In Eye you can enjoy special programs in four state-of-the-art cinemas and be amazed at what is happening at the intersection of film and visual art. You can also interact with film history in the 360° Panorama, where hundreds of film fragments can be recalled.
Eye is renowned for the way it showcases film history and contemporary developments – from the very early newsreels and silent films to experimental art, from classic Hollywood films and unruly avant-garde film to world cinema.
The film palace on the IJ houses no fewer than sixty thousand films and various special collections of film equipment, posters and stills. There are also archives of filmmakers and historical figures from film and cinema culture.
Eye preserves, restores and presents films of all sorts. The film ‘Hollandse tulpen’ is a special example in this tulip month April. ‘Hollandse tulpen en klompen’ (Dutch tulips and clogs) consists of two short fragments. The first fragment – Hollandse tulpen – shows men and women working on the tulip fields. The film is made for a Dutch audience and promotes the custom of giving flowers as a present.

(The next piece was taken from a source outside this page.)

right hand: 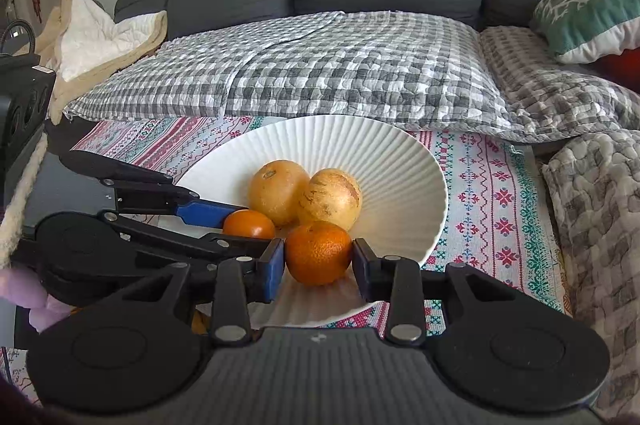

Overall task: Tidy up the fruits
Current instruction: 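Carry the tomato with the left tool while the right tool carries the mandarin to the plate, then open the left tool onto the plate while the right tool releases the mandarin there, then withdraw both tools from the plate toward the remaining fruits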

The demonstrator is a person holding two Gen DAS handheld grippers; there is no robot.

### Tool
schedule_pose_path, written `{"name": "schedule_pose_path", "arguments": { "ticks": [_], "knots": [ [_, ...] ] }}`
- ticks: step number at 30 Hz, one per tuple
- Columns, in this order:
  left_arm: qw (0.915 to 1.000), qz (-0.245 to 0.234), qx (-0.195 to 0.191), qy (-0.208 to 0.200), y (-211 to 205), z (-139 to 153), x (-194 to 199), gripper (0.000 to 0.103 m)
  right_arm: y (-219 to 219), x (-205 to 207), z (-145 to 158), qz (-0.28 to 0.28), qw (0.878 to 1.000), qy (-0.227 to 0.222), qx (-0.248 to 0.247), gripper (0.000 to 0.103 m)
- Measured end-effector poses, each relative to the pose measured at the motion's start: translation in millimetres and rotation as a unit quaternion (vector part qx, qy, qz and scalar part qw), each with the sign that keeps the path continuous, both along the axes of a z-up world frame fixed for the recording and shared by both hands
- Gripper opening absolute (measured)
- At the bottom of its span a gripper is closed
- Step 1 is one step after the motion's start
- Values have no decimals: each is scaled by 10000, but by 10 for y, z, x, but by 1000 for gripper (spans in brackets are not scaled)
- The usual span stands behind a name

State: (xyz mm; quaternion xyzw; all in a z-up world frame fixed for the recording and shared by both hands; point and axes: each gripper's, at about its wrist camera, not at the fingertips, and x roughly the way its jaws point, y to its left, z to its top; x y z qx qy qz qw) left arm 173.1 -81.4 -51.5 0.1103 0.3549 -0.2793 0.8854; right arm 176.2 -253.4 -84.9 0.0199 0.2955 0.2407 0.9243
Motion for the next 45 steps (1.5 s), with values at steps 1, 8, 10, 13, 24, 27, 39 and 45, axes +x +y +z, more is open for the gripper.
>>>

The production company was probably the Kinematograaf Pathé Frères, the Dutch subsidiary of Pathé. The reason for attributing the film to Pathé is the way the colour has been added to the film. The stencilling technique is typical for Pathé and not used by any other company in the Netherlands. The second fragment shows children’s play at the Island of Marken. The children wear the traditional costumes of their hometown. Pictures with subjects were quite popular among foreign audiences. They fit well into the exotic cliché of Holland which consists of farmers and fishermen walking around in traditional costumes and wooden shoes (klompen), growing flowers or making cheese.